=== Work to be completed ===
Go over the data and keep only the lines that include "blanket".

================

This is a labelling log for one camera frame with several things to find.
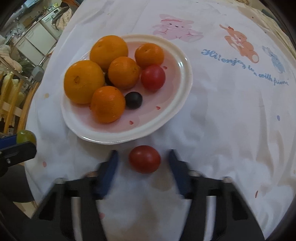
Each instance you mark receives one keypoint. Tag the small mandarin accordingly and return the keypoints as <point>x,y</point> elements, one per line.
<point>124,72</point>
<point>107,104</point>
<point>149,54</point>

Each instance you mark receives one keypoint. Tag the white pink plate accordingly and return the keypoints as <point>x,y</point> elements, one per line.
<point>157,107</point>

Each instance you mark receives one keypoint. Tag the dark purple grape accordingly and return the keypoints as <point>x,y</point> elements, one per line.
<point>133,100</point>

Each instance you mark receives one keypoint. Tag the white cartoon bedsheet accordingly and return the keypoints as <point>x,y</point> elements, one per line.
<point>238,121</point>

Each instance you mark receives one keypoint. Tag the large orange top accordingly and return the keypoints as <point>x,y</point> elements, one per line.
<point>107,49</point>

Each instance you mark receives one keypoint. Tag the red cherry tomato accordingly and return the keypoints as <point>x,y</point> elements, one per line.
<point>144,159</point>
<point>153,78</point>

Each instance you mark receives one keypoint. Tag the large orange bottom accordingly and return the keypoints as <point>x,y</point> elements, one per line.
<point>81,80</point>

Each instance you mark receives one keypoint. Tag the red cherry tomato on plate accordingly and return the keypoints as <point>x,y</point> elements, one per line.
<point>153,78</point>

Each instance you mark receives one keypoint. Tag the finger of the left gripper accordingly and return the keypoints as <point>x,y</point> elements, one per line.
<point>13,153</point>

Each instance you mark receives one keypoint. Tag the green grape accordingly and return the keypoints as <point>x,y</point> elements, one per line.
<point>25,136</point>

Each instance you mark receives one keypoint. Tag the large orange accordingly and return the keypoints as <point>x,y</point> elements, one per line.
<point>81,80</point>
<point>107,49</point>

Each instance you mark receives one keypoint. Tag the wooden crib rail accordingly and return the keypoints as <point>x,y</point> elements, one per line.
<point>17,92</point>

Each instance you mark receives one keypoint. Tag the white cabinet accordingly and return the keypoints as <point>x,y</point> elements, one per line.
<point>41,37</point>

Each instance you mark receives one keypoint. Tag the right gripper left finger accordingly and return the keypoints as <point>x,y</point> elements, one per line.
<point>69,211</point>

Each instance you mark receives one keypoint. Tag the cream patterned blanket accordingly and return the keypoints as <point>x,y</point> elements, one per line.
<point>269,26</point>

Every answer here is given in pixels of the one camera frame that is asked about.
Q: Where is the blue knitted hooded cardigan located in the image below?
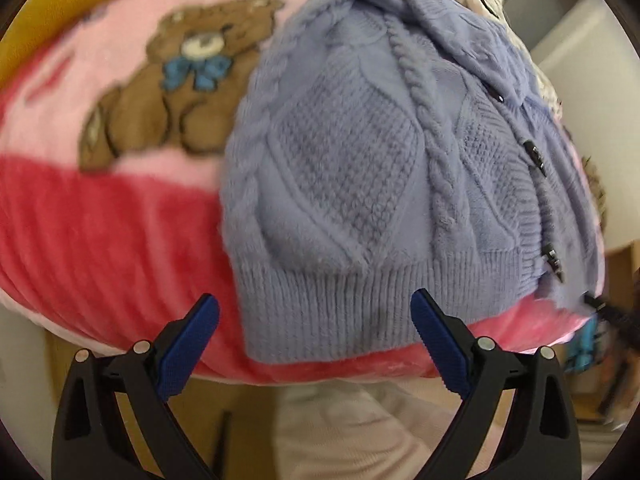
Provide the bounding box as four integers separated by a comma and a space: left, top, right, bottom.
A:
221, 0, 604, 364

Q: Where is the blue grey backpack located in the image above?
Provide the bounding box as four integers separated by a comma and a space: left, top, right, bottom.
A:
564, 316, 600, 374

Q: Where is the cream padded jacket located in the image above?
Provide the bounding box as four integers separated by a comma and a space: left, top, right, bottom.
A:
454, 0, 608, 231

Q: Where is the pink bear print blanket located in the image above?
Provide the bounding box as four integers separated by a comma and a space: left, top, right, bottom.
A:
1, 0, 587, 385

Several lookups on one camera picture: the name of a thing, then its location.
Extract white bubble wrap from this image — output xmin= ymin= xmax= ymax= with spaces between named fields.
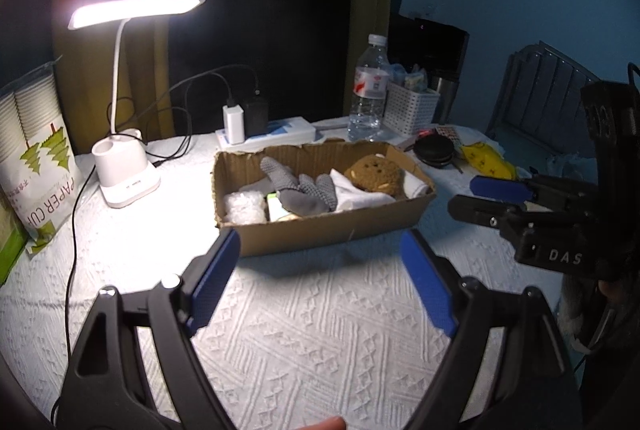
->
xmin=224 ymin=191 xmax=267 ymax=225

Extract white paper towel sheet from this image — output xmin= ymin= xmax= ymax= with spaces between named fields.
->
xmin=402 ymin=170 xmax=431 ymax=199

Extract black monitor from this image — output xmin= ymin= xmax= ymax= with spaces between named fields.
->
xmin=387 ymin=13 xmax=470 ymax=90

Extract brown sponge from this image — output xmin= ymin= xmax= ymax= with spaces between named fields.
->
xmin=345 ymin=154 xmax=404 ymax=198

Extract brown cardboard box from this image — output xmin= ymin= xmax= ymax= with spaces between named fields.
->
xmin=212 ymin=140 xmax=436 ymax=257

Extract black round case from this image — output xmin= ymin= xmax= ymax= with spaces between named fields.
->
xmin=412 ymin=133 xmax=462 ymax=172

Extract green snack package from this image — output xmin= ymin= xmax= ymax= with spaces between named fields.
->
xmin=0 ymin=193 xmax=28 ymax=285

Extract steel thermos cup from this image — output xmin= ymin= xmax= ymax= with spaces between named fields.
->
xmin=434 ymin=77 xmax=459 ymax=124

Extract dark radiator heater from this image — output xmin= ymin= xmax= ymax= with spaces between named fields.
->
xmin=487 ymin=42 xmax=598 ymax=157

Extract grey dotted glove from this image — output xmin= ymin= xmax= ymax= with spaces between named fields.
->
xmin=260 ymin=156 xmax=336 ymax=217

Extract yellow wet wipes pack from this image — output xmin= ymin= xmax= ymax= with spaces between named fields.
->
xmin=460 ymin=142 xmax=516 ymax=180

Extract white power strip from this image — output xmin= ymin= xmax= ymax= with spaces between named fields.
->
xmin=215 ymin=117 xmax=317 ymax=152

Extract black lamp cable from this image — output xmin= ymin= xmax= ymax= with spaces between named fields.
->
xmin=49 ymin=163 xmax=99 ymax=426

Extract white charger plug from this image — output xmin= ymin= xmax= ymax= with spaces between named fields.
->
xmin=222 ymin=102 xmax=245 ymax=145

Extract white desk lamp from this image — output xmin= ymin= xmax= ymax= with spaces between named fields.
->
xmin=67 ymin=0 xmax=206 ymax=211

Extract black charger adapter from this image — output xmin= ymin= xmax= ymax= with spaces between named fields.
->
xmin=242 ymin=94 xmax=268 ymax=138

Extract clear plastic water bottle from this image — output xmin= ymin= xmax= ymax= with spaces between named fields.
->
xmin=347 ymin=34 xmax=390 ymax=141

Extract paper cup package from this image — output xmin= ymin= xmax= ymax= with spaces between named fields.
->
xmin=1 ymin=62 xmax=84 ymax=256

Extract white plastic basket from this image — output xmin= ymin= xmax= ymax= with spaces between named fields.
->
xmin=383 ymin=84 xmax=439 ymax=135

================

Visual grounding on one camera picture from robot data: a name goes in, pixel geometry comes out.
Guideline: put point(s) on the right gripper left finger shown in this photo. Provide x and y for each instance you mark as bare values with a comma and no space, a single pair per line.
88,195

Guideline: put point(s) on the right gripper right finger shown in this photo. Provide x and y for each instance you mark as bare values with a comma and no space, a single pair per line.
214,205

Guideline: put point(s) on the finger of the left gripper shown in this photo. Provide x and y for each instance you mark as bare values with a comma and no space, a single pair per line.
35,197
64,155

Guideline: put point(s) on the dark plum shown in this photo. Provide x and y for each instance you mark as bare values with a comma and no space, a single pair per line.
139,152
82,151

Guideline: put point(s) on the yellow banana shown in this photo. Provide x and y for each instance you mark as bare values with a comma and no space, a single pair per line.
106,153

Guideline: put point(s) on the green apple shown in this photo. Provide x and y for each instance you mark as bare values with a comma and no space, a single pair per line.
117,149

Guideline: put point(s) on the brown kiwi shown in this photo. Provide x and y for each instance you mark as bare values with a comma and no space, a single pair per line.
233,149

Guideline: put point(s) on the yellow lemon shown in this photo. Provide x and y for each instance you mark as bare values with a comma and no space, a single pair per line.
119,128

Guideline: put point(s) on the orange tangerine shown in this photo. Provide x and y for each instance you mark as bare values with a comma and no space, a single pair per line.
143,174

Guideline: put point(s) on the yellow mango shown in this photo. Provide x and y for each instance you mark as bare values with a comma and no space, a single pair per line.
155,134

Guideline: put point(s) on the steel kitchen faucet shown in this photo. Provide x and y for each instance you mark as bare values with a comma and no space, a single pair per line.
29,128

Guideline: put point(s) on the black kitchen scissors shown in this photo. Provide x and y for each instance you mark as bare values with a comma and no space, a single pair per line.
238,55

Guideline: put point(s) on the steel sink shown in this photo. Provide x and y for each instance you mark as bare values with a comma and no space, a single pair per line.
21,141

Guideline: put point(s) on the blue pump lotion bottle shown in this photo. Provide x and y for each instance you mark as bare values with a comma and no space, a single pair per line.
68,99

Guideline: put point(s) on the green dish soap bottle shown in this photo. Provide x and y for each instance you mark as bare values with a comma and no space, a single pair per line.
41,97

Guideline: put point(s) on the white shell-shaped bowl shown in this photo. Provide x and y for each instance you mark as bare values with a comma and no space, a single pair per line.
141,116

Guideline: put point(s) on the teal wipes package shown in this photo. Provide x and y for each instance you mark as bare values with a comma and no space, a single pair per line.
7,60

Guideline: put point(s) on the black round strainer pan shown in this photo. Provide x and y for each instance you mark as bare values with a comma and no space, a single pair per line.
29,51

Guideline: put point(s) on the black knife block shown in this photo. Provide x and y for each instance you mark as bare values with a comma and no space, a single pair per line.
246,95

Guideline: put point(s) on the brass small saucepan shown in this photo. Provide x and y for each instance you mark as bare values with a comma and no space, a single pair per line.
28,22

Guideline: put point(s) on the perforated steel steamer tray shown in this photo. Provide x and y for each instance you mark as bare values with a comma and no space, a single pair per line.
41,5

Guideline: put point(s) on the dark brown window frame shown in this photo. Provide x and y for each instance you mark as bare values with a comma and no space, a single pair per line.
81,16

================

=== Task result ===
Each instance you mark receives one keypoint. Tag the cream patterned blanket accordingly and return the keypoints as <point>x,y</point> elements, one per line.
Q: Where is the pink bear print blanket located in the image above?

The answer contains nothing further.